The upcoming 3-D animation film Rock Dog will feature a Tibetan mastiff pup pursuing his musical dream. [Photo provided to China Daily] |
To make the movie, the producers first flew to the United States to recruit Hollywood talent, which would make the movie the first fully Chinese-financed animation film to be outsourced to an American crew.
Explaining why he went to Hollywood, Zheng tells China Daily: "Hollywood has talent from across the world.
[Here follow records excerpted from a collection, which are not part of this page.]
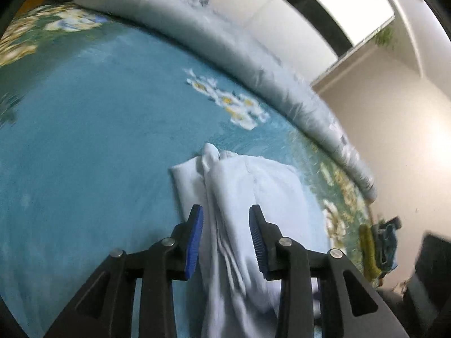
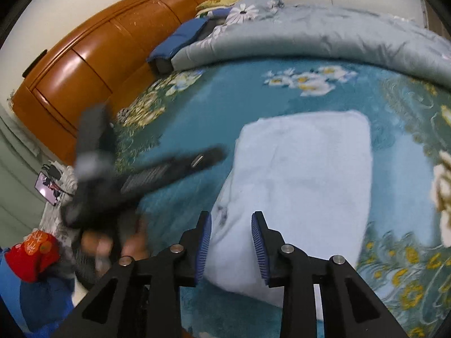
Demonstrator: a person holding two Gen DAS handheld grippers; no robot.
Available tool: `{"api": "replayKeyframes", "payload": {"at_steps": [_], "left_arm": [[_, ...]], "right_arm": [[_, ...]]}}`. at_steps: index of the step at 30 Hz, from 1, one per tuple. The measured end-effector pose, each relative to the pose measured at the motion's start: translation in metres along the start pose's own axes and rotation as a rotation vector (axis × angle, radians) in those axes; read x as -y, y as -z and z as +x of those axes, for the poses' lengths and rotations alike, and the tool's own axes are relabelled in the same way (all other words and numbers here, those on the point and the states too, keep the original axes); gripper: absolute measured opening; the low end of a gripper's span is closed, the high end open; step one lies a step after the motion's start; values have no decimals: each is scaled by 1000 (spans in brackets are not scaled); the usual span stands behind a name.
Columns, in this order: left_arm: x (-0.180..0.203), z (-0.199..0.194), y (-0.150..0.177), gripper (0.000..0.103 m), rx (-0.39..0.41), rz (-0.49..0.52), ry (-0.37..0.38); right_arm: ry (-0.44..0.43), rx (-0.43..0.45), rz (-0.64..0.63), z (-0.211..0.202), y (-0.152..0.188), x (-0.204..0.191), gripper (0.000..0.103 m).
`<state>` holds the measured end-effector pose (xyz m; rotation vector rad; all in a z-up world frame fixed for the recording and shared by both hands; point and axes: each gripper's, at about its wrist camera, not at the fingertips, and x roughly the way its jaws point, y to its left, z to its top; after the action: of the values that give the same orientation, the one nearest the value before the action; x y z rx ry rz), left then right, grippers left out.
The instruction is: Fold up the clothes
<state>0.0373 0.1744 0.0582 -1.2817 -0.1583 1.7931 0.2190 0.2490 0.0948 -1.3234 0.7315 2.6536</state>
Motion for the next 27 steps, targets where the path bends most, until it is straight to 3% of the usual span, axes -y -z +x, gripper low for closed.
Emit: {"api": "replayKeyframes", "payload": {"at_steps": [2,7,11,13,17,23,27], "left_arm": [[2,14,-9,35,-38,21,-38],[-1,23,-17,34,-47,49,-34],[3,25,-23,8,-35,90,-14],[5,30,-24,5,-57,103,-4],[7,37,-28,3,-68,102,12],[22,11,-46,3,20,158,62],[17,11,-49,3,15,176,26]], "right_arm": [[14,-16,-15,10,3,-2,33],[44,-48,-49,29,8,-4,33],[42,-47,-41,32,11,2,21],[39,-46,-32,32,12,6,8],[1,-39,-15,27,11,9,5],[-59,18,-43,5,1,-8,5],[-66,-9,-88,21,2,-26,4]]}}
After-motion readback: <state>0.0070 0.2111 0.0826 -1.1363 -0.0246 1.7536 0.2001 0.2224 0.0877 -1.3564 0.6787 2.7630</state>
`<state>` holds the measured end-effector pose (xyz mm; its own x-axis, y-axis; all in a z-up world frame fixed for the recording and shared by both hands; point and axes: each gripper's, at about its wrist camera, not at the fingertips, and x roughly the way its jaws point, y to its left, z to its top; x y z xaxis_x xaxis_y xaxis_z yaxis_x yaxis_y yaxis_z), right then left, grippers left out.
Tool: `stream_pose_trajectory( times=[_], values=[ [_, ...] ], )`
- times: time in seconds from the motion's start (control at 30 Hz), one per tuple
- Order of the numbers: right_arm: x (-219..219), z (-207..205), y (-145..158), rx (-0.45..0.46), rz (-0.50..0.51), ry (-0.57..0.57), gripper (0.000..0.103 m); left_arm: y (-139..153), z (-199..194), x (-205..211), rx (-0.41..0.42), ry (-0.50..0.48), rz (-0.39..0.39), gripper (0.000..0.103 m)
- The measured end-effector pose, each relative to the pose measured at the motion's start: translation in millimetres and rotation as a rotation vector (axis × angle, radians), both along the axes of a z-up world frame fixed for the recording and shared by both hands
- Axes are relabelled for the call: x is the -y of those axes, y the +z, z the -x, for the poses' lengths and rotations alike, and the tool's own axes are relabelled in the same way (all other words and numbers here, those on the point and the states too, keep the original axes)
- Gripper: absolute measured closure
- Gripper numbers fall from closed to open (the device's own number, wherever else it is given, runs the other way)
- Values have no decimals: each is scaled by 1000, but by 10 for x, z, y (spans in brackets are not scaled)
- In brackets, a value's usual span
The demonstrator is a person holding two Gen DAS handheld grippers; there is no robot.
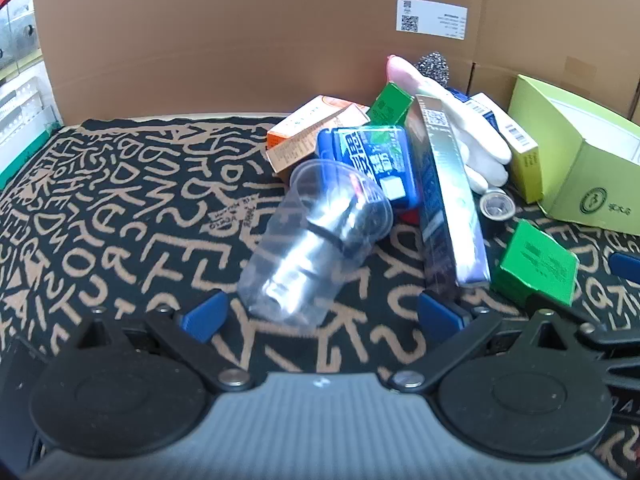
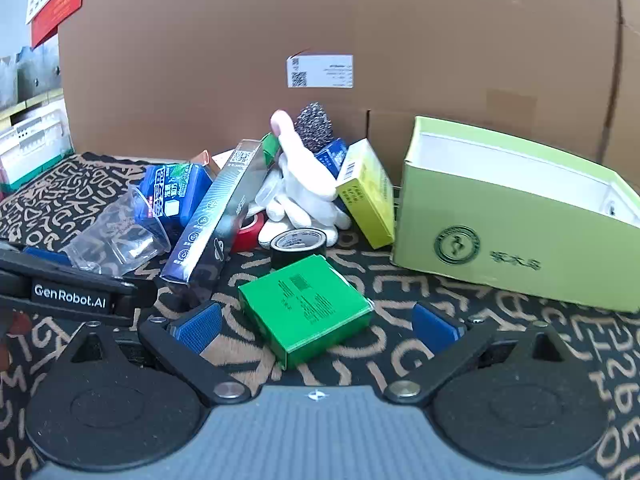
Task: Organize objects
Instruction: 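Grasp the clear plastic cup with the left gripper while the right grasps the green box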
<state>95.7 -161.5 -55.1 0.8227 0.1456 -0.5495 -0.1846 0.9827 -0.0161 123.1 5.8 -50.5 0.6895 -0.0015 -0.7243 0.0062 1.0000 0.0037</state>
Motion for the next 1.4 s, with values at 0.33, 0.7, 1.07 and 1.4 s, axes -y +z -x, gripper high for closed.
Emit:
stream_pose_trajectory(
  times=[0.33, 0.7, 1.07, 1.4],
  values=[
    [-105, -243, -168, -83, -20, 76, 0, -63, -303, 28, -26, -22, 35, 0],
    [-86, -205, -134, -71, -28, 50, 25, 27, -282, 47, -21, -56, 87, 0],
    [-15, 131, -111, -74, 6, 22, 28, 309, -239, 326, 22, -134, 145, 0],
    [127, 349, -68, -75, 3, -16, 28, 297, -297, 492, 17, -127, 115, 0]
  ],
)
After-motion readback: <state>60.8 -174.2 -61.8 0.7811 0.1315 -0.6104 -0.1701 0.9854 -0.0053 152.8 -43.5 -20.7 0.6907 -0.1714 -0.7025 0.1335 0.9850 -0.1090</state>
With their genius, they can turn an idea into a universal story."
After hiring the crew, Zheng frequently flew to the US for meetings with the Hollywood team, most of whom once worked in Disney or Pixar's programs.
"It was the most challenging and difficult thing I'd done," he says of the meetings.
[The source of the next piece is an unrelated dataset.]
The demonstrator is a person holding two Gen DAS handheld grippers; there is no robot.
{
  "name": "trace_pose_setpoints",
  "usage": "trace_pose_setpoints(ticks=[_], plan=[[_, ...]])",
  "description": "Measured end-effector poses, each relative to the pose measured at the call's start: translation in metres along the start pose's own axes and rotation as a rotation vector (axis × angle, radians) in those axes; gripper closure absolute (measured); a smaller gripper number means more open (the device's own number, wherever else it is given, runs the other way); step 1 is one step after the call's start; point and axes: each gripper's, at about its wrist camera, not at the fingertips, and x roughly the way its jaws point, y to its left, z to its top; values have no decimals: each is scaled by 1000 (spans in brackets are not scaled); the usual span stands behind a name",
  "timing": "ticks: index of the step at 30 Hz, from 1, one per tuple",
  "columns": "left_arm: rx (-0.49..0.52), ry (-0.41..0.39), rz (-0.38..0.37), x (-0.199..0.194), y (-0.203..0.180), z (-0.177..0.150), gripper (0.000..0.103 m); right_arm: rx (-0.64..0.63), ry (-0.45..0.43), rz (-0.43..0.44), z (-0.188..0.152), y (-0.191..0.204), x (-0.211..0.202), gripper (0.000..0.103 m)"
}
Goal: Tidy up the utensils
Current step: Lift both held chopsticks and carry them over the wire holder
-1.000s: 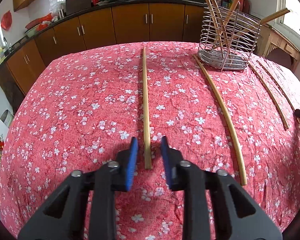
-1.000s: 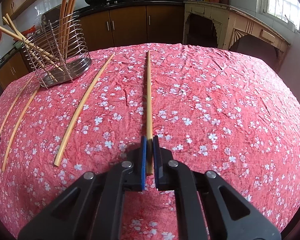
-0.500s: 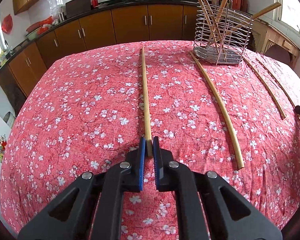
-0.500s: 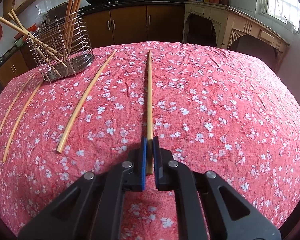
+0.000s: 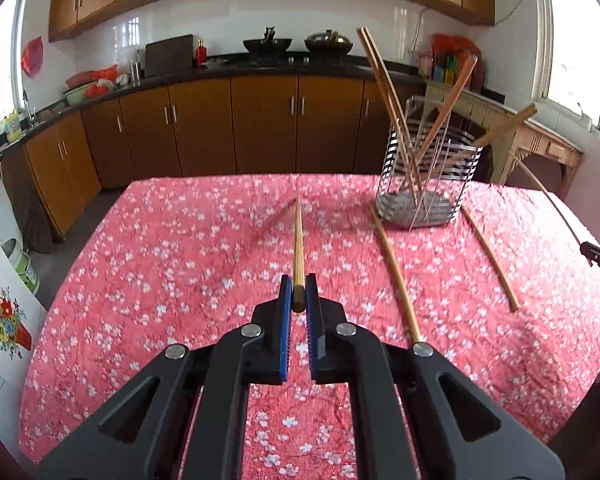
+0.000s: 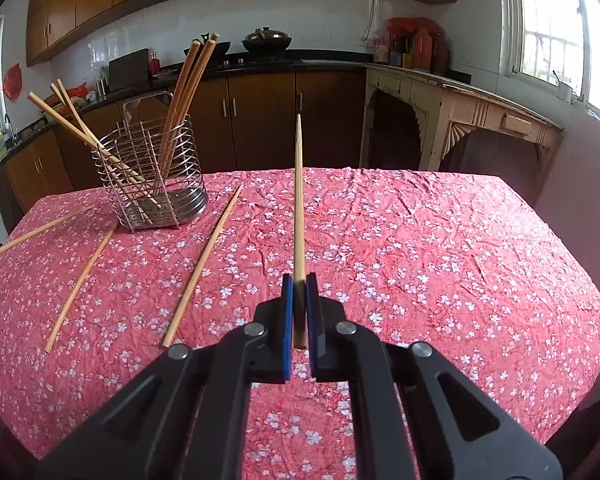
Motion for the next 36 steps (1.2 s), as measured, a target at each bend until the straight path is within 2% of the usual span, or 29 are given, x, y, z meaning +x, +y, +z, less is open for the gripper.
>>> trace_pose_setpoints(ticks=[3, 8, 13, 16, 18, 19, 21, 24, 27, 36], plan=[[14, -3, 3, -1, -3, 2, 96, -26, 64, -16, -2, 2, 13, 96], [6, 23, -7, 8, -5, -5, 96, -13, 182, -18, -24, -1, 56, 96], [12, 21, -11, 7, -8, -6, 96, -6, 217, 4, -35, -1, 67, 93], [12, 19, -13, 6, -9, -5, 96, -14, 220, 11, -40, 0, 64, 84], [13, 21, -16, 7, -11, -5, 96, -17, 228, 12, -46, 0, 61, 83], [15, 22, -15, 7, -11, -6, 96, -20, 223, 10, -50, 0, 60, 84], [15, 24, -15, 8, -12, -7, 96, -26, 217, 2, -51, 0, 54, 95], [10, 21, -18, 6, -11, -6, 96, -6, 210, 2, -48, -7, 50, 95], [9, 9, -18, 2, -11, -4, 96, 5, 161, -2, -38, -13, 33, 95], [-9, -50, -26, -12, -10, 9, 96, 20, -46, 14, 5, -18, -28, 96]])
"The rules of the game in China and the US are radically different," he says, explaining that while most of China's showbiz players rely on personal relationships to get work done, in Hollywood everything is done through contracts.
So, with no precedents to follow, Zheng says they initially "wasted" a lot of time and money on finding the right people.
Besides, the first American scriptwriter, whom Zheng declined to identify, was difficult to work with.
"He (the scriptwriter) couldn't understand why the protagonist had to be a Tibetan mastiff, which for me represented certain values. He wanted to know why it could not be any dog," Zheng says.
The clashes extended to other areas as well. In a tale with Asian values, the good guy repays evil with goodness despite being betrayed or harmed. That concept left the American scriptwriter bewildered and finally led to the termination of the contract.